*** EXTRACTED ENTRIES Section Begins ***

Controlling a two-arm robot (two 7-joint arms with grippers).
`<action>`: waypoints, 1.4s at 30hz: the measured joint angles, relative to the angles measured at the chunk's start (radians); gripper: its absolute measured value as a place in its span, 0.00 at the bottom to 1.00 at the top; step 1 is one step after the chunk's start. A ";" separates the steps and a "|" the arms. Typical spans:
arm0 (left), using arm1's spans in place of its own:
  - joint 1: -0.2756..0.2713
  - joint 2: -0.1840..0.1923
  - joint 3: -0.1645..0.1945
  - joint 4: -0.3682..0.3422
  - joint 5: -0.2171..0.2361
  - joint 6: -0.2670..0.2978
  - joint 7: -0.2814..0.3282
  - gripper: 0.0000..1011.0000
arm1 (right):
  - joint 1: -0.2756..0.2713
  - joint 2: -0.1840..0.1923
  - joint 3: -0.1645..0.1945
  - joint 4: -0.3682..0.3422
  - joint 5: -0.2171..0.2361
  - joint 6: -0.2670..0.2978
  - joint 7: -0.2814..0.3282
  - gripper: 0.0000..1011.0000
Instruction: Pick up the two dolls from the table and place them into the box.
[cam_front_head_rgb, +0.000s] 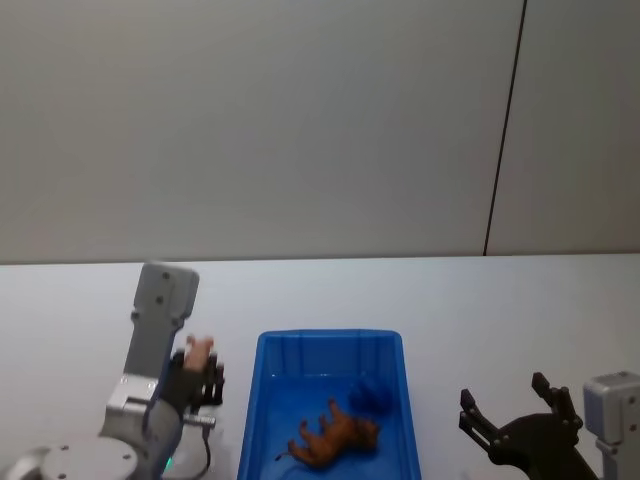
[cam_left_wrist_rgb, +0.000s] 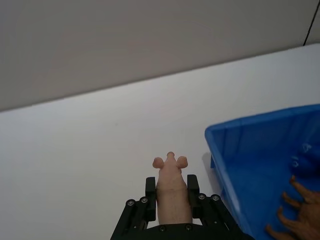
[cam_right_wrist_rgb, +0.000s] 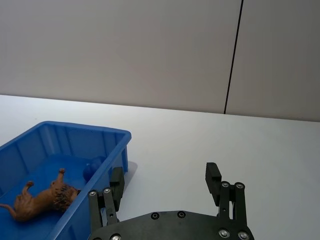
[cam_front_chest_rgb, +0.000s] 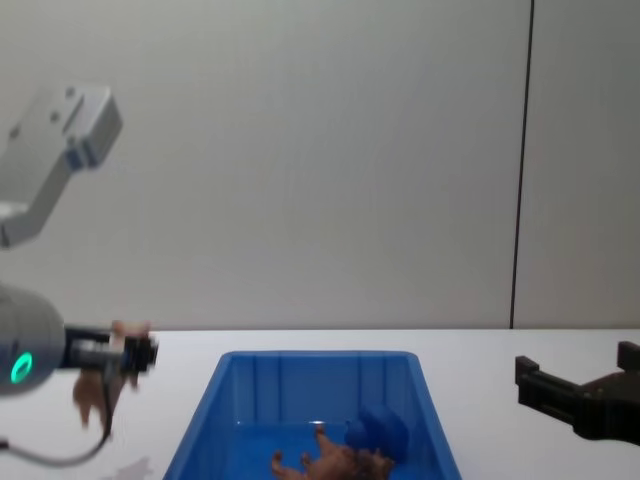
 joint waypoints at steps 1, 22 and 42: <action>-0.004 0.005 0.002 -0.002 0.011 -0.009 -0.009 0.35 | 0.000 0.000 0.000 0.000 0.000 0.000 0.000 0.99; -0.061 0.053 0.023 -0.016 0.158 -0.174 -0.244 0.35 | 0.000 0.000 0.000 0.000 0.000 0.000 0.000 0.99; -0.101 0.055 0.017 0.083 0.107 -0.333 -0.559 0.50 | 0.000 0.000 0.000 0.000 0.000 0.000 0.000 0.99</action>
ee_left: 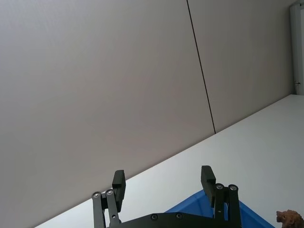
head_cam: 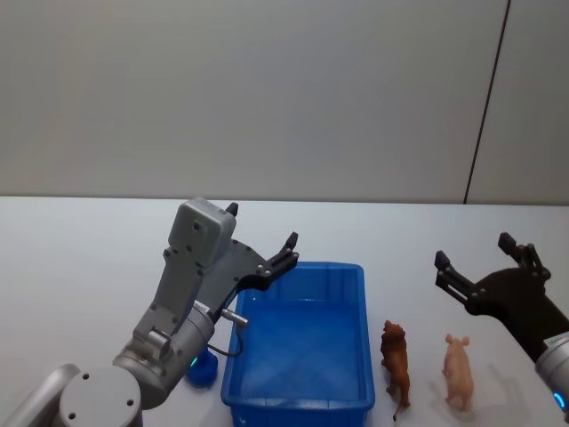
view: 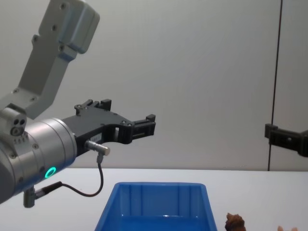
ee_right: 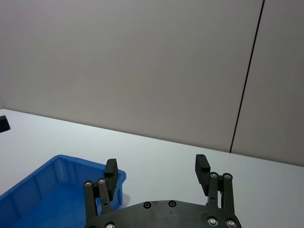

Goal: Pick up the two dolls from the table and place them into the box.

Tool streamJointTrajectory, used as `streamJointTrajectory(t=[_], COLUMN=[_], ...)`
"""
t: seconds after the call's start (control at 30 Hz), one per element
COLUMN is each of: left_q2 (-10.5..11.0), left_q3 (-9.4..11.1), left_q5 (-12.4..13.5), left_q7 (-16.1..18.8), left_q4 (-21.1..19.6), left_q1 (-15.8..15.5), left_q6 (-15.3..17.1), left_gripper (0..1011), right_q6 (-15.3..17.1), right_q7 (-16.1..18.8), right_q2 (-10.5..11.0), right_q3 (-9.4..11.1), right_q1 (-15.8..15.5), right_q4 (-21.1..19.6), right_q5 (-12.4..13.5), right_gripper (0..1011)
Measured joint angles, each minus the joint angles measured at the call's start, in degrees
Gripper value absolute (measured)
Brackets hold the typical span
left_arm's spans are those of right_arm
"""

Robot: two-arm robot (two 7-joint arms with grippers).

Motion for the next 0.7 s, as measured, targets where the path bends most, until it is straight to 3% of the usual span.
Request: streamJointTrajectory(t=[0.7], left_q2=[0.00], left_q3=[0.00], left_q5=[0.00], left_q7=[0.00], left_q4=[0.00], left_q1=[0.00], left_q6=[0.00], left_gripper=[1001], right_q6=[8.66], right_q7=[-9.10], right_q2=[-2.78], right_q3=[-1.41], right_q1=[-1.79], right_q4=[0.53], right_q5=[-3.38], right_gripper=[1001])
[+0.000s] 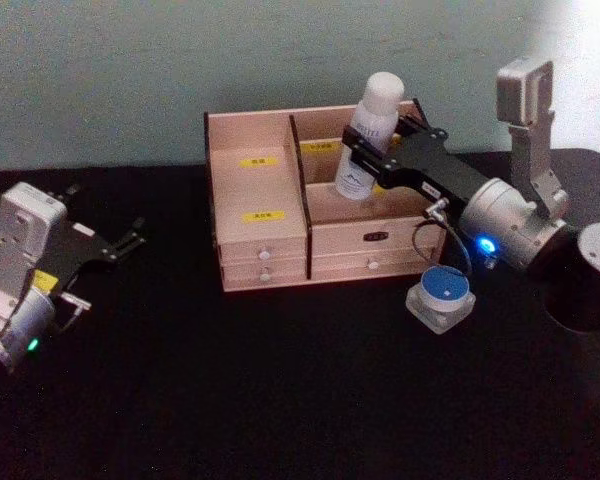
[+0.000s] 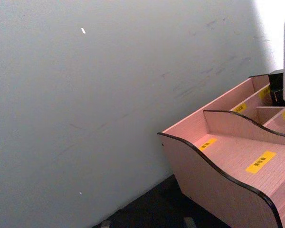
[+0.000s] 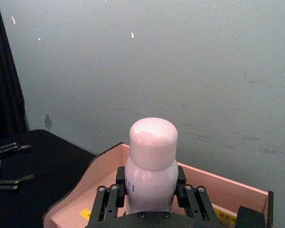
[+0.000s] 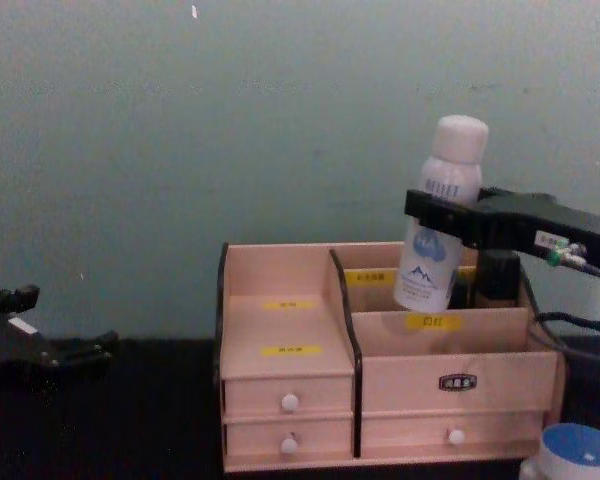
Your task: Pick up the facial cleanser and watermelon frost from the table and place them into the tiered storage box.
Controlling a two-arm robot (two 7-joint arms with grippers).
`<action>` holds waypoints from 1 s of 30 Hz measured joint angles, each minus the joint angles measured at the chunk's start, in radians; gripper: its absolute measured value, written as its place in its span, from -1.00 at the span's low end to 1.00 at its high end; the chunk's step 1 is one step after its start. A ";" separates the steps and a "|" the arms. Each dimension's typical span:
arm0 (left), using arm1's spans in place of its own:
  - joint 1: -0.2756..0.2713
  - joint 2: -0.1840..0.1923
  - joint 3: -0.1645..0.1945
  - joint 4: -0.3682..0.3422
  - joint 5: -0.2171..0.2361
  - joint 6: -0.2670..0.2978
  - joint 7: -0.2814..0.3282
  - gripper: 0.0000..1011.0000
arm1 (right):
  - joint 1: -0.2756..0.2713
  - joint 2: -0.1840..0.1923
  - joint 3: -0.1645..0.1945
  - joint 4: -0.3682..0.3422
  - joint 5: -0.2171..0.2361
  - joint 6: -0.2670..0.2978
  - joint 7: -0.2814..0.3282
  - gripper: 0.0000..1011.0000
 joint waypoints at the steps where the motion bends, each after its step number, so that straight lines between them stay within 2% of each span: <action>1: 0.000 0.000 0.000 0.000 0.000 0.000 0.000 0.98 | 0.012 -0.006 -0.004 0.017 -0.006 -0.002 -0.003 0.17; 18: 0.000 0.000 0.000 0.000 0.000 0.000 0.000 0.98 | 0.106 -0.075 -0.009 0.165 -0.056 -0.039 -0.029 0.17; 30: 0.000 0.000 0.000 0.000 0.000 0.000 0.000 0.98 | 0.156 -0.109 -0.004 0.256 -0.077 -0.049 -0.027 0.17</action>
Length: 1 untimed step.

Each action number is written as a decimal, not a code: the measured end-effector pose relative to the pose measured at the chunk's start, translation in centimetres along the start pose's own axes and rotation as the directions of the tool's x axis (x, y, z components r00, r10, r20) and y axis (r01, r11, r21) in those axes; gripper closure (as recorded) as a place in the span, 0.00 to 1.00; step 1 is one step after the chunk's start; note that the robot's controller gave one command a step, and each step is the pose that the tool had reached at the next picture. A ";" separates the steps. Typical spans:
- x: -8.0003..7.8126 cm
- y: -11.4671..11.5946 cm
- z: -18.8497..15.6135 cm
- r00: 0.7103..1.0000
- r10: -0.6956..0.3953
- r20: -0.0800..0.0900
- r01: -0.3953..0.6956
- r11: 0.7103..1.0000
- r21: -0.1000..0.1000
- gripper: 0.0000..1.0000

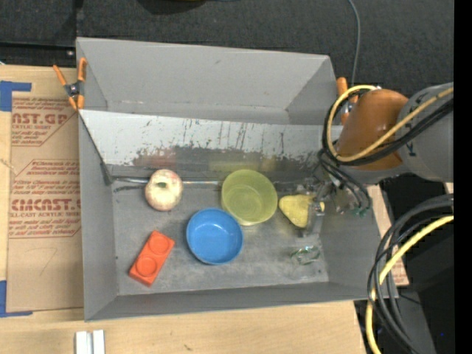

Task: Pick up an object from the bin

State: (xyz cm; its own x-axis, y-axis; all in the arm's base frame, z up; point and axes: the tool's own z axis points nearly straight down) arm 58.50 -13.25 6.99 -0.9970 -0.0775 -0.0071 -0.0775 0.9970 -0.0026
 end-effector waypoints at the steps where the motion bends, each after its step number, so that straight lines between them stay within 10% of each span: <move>1: 0.1 0.0 -0.4 1.000 0.000 -0.003 0.000 1.000 -0.001 1.00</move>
Offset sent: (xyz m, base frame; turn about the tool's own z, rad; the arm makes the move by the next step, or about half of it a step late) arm 0.0002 0.0001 0.0586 0.0000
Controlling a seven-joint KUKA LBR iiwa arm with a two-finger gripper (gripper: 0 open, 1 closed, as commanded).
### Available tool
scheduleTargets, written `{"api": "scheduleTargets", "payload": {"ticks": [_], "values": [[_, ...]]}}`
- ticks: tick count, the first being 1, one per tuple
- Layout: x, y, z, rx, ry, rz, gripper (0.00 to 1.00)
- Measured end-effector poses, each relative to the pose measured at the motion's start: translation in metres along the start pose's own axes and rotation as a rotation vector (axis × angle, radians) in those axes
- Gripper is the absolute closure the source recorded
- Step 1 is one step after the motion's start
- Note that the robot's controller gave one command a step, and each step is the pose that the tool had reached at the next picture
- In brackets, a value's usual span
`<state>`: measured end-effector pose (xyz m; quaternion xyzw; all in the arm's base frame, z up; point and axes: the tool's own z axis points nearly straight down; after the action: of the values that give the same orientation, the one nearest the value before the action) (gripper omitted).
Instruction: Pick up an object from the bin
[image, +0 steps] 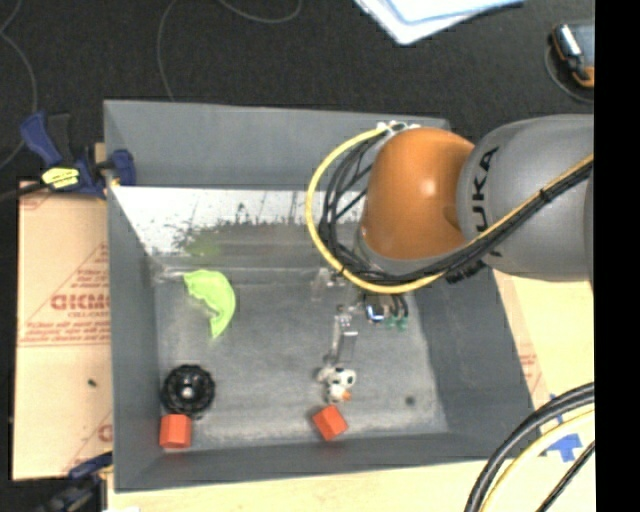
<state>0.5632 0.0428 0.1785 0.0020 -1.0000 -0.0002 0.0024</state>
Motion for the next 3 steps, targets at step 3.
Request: {"api": "scheduleTargets", "payload": {"ticks": [3], "values": [[0.018,-0.019,0.041,0.002,-0.012,-0.454,0.00]]}}
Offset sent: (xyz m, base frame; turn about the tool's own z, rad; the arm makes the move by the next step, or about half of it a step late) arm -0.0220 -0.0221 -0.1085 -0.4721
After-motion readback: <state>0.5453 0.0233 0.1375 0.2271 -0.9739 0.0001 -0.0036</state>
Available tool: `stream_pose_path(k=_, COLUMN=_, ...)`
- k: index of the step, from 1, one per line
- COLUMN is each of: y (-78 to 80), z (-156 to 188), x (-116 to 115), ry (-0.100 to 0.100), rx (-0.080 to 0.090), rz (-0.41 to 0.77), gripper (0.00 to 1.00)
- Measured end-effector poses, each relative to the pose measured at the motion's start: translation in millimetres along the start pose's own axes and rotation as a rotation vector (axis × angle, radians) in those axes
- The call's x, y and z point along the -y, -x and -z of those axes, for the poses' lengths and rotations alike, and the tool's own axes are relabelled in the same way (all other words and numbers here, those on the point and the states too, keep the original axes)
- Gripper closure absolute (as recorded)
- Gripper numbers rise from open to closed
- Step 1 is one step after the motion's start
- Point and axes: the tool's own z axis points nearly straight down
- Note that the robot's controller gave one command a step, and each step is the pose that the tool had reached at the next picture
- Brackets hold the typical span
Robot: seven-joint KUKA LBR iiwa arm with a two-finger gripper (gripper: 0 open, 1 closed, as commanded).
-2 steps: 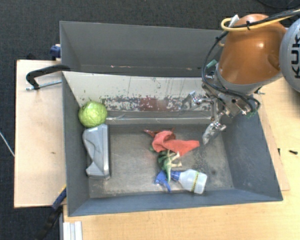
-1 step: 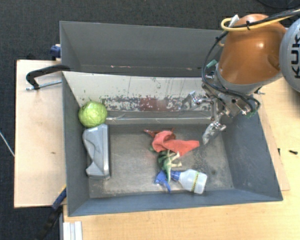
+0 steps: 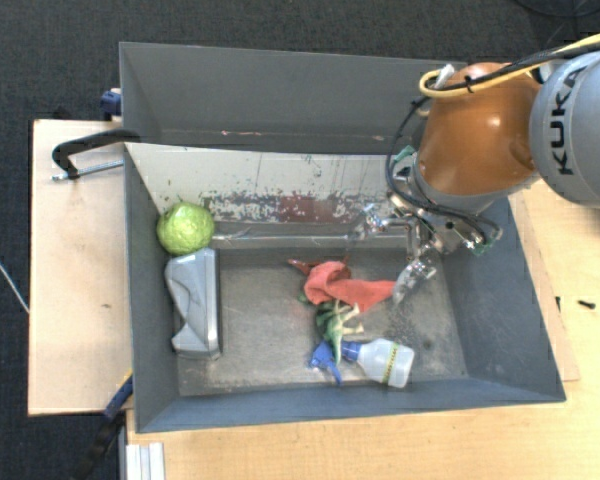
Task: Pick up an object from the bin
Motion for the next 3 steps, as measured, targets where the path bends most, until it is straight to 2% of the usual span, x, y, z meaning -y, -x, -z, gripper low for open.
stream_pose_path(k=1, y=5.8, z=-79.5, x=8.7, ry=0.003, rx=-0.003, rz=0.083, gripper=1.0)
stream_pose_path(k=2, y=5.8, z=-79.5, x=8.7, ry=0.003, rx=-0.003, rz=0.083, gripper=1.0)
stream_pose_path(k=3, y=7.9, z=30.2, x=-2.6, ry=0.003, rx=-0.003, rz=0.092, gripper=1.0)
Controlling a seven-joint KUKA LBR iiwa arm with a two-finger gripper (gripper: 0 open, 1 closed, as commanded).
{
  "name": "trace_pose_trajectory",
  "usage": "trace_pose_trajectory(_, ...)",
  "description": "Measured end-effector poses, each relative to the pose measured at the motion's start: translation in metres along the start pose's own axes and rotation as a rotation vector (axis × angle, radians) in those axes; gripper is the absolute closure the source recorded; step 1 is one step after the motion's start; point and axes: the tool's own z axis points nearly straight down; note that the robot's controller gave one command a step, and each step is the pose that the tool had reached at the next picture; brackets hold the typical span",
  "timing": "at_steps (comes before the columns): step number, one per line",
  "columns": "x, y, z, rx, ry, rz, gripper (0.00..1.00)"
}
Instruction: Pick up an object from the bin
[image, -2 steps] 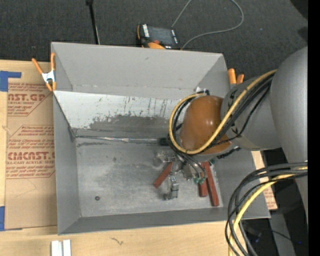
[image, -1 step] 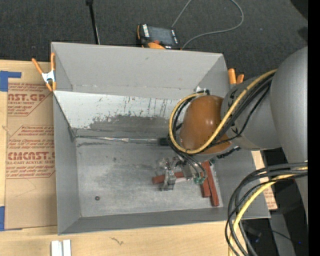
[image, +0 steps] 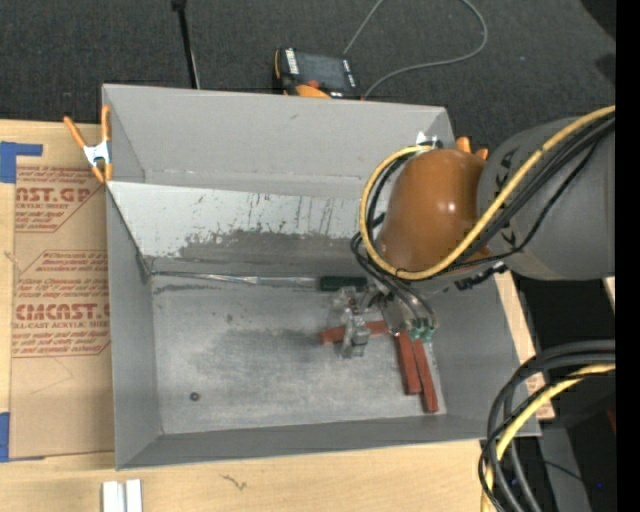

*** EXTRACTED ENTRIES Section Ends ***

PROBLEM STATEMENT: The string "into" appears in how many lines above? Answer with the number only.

EXERCISE ANSWER: 3